# PROBLEM DETAILS
Give back exactly the stretch of data below from the line holding "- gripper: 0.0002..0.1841" through the line holding "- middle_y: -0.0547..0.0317", both ends included, and leave the remaining lines out.

# DATA EXCERPT

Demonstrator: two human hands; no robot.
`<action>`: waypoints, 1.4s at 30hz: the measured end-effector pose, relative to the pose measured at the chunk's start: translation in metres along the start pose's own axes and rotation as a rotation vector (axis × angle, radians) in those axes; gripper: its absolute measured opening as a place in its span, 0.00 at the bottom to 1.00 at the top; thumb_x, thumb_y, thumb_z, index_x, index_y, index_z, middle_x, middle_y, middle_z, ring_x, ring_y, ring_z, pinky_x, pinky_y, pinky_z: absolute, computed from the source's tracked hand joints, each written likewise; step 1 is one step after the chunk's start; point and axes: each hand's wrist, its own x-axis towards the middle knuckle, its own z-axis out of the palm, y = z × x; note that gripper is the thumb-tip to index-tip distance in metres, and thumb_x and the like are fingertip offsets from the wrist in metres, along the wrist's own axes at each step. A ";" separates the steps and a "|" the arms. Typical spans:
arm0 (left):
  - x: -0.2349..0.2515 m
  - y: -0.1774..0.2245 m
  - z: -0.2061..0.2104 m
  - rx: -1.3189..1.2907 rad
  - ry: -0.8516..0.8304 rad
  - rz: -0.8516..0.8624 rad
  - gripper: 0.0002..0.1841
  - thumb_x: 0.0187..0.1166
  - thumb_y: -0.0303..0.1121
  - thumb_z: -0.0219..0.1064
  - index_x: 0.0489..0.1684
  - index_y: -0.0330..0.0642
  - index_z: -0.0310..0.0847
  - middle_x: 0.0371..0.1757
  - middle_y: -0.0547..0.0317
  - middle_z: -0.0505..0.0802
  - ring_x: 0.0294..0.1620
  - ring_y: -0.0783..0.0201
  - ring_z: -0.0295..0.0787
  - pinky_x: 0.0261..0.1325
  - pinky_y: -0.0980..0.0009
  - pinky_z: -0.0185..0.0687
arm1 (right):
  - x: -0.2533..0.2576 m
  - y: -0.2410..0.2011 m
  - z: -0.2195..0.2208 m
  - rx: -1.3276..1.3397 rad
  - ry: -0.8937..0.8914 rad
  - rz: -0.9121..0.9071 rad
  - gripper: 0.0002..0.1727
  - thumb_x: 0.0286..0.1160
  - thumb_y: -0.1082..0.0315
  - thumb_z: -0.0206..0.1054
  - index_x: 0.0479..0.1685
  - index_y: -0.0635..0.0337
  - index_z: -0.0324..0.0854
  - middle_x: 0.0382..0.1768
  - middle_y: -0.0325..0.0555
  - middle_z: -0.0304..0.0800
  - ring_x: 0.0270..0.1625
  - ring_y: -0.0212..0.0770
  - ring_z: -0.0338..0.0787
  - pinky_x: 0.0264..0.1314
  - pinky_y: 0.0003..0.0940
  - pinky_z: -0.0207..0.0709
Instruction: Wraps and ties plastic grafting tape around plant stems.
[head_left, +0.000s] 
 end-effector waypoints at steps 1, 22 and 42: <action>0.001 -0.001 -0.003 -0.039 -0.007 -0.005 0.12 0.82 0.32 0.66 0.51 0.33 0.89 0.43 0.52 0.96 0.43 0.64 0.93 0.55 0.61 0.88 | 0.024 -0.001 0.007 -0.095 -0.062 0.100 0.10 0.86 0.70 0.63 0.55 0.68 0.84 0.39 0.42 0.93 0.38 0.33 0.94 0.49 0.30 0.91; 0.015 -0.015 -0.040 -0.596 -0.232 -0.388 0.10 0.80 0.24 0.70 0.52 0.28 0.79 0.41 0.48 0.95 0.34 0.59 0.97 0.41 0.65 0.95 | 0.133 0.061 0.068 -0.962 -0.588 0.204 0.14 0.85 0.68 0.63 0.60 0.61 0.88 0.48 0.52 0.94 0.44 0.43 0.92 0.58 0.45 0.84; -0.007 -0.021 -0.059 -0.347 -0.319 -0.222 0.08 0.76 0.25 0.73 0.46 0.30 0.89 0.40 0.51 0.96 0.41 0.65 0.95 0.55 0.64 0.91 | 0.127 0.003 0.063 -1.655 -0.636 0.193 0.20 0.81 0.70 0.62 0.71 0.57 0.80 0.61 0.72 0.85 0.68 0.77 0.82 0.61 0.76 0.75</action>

# TASK RESPONSE
  - gripper: 0.0002..0.1841
  - thumb_x: 0.0187..0.1166
  - thumb_y: -0.0303..0.1121
  - thumb_z: -0.0219..0.1064
  - index_x: 0.0489..0.1684
  - index_y: -0.0330..0.0642
  - index_z: -0.0310..0.0847
  - middle_x: 0.0371..0.1757
  - middle_y: -0.0547..0.0317

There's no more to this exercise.